== DATA TO USE ==
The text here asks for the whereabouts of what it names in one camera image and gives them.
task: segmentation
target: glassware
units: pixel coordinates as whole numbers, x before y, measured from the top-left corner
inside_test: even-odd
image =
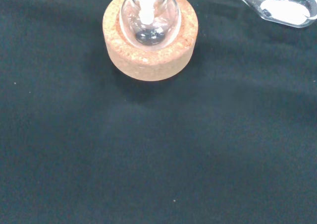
===
#### TRY IT
Filter the material for the word "image" and copy each matching line.

#### YOUR SOLUTION
The text here asks for the whereabouts of what it names in one camera image and gives them.
image =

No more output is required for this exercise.